Now, not related to the map editor anymore (and jumping from chapter 4 to chapter 8). One wierd thing started to happen and before posting it here I double check with the source code from PacktLib instead of just trusting my own version of the code (because it could have been my fault if I missed something). So the results described below are after compiling and runing the original source code available with the book purchase by PacktLib.

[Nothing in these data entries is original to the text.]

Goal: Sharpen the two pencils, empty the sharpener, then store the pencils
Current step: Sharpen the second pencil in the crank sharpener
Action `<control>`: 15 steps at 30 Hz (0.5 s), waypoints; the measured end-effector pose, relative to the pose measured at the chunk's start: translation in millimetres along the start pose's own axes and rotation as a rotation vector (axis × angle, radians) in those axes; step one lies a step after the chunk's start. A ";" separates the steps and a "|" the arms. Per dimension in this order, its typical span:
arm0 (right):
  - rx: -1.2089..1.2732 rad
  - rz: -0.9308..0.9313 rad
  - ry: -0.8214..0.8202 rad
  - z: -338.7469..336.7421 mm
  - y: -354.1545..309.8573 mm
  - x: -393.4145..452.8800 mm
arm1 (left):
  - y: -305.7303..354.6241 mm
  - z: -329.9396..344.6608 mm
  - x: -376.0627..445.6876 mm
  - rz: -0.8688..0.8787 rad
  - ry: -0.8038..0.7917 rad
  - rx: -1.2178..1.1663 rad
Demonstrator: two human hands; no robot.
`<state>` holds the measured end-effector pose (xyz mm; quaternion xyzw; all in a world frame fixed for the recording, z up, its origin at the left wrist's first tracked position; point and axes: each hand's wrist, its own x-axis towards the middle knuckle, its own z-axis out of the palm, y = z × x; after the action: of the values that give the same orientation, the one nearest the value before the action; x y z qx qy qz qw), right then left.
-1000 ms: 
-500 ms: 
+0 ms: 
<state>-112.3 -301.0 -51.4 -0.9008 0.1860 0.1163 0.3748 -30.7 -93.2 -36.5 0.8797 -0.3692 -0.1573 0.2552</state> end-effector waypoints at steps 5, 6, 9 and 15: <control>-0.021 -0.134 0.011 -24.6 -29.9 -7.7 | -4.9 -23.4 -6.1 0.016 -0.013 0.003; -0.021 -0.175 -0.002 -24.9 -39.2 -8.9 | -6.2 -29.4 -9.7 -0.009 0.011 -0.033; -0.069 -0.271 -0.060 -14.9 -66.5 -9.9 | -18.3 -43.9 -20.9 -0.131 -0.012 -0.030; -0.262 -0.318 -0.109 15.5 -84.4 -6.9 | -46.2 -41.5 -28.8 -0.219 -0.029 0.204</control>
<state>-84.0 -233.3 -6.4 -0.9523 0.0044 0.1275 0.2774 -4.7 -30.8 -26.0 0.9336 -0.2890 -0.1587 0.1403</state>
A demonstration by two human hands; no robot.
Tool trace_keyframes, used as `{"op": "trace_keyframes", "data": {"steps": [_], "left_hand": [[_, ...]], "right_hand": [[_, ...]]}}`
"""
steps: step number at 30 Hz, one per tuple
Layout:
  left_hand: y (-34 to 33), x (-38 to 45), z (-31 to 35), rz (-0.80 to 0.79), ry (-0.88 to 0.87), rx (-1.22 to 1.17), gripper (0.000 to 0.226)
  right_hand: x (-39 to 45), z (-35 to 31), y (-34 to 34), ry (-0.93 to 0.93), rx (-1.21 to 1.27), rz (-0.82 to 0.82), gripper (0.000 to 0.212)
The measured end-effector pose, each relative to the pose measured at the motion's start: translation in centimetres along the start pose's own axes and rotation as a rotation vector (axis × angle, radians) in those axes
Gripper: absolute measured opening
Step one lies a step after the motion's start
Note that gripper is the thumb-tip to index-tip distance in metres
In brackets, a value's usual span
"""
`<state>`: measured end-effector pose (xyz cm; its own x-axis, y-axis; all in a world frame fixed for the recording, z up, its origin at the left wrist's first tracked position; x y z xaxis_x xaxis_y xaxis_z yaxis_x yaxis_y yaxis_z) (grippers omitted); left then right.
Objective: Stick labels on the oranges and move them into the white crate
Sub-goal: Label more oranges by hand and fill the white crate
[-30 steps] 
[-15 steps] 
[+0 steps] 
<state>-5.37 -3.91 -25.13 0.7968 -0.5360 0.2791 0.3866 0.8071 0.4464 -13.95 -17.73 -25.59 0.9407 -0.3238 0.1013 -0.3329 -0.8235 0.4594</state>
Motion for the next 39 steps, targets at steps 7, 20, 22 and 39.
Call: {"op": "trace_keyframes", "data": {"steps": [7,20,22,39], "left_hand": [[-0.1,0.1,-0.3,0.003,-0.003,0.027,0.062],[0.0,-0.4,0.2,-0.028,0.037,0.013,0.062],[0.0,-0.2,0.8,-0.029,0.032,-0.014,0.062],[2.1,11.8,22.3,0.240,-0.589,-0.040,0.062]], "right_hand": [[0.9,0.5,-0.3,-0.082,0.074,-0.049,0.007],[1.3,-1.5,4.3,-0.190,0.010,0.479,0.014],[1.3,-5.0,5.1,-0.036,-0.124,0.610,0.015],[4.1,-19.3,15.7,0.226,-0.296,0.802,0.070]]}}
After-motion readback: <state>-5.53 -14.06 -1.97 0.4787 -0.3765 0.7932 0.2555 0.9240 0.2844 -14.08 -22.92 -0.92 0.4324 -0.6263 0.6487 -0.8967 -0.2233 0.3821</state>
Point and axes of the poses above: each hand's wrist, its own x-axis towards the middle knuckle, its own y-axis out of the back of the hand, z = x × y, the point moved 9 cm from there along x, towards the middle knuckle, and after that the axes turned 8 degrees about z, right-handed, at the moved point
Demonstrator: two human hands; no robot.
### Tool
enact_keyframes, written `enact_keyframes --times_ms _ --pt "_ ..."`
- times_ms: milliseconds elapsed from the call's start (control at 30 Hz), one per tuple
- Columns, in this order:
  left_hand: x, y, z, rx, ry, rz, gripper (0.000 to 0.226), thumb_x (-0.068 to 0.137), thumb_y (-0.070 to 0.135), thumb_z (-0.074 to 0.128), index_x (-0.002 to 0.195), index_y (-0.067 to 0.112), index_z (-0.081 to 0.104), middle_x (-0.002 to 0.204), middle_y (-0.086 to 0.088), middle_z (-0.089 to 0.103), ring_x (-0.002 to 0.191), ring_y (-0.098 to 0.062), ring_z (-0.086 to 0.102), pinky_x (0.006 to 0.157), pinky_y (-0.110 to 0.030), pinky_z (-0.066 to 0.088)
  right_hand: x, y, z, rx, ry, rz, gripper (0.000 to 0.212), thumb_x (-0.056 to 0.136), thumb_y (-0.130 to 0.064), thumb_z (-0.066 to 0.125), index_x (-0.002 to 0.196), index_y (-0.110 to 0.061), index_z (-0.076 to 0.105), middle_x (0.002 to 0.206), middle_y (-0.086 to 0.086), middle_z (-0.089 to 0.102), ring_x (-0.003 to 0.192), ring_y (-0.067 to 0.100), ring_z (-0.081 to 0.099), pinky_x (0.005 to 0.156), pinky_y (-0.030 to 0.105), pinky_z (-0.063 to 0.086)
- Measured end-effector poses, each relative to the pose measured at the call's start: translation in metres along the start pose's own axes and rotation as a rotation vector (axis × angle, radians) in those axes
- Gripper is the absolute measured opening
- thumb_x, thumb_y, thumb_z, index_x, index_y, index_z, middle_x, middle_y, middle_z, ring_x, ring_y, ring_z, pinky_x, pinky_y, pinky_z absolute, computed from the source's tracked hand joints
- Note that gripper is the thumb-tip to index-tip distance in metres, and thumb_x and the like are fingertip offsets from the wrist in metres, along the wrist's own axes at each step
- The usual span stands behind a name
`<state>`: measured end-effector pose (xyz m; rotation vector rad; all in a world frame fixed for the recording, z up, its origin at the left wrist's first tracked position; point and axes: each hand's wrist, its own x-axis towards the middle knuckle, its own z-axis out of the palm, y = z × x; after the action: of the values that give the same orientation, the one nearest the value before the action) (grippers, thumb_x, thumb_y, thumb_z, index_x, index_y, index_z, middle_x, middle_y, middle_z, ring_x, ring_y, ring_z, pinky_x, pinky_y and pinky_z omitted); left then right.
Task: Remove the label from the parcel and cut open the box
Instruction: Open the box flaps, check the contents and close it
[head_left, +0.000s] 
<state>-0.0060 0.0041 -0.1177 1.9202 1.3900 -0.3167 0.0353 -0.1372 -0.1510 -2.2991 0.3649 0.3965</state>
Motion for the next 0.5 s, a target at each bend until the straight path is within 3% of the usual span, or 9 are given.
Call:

PROBLEM 1 (minor):Prior to chapter 8 you could move your guy in the town, so all movement was working fine. After the modifications in chapter 8, we can only move the guy for about 1 or 2 seconds before it starts to decelerate and then completely stops. No matter how you keep pressing any directional key, it doesn't move anymore. You have to hit ESCAPE to return to main menu and get back to the game state so it can move a little bit more if you press the key, only to stop again after 1 or 2 seconds. It's like something is slowing him down like a car applying the brakes. It's very wierd, specially because we didn't change anything in the S_Movement or C_Controller files. I can't wrap my head around why chapter 7 (implementing openGL camera, transforms, etc..) and chapter 8 (implementing basic light) has to do/can influence the character movement.

PROBLEM 2 (critical): After chapter 9, following the implementations of the 3d dynamic shadows, we are forced to move to openGL completely when using our rendering engine and the shaders. With that, we are instructed to create a GenericFBO class, so far so good. After compiling the Packtlib version of chapter 9 (to see if I still encounter the error), I still do, and hit an exception at the following line :
void GenericFBO::Create() {
        if (!m_FBO) { glCreateFramebuffers(1, &m_FBO); }

Observation: My graphics card can run OpenGL fine and its drivers are updated.

Well, those are the two main problems: character movement (wierd, wierd!) and the openGL exception that doesn't let me run the game anymore.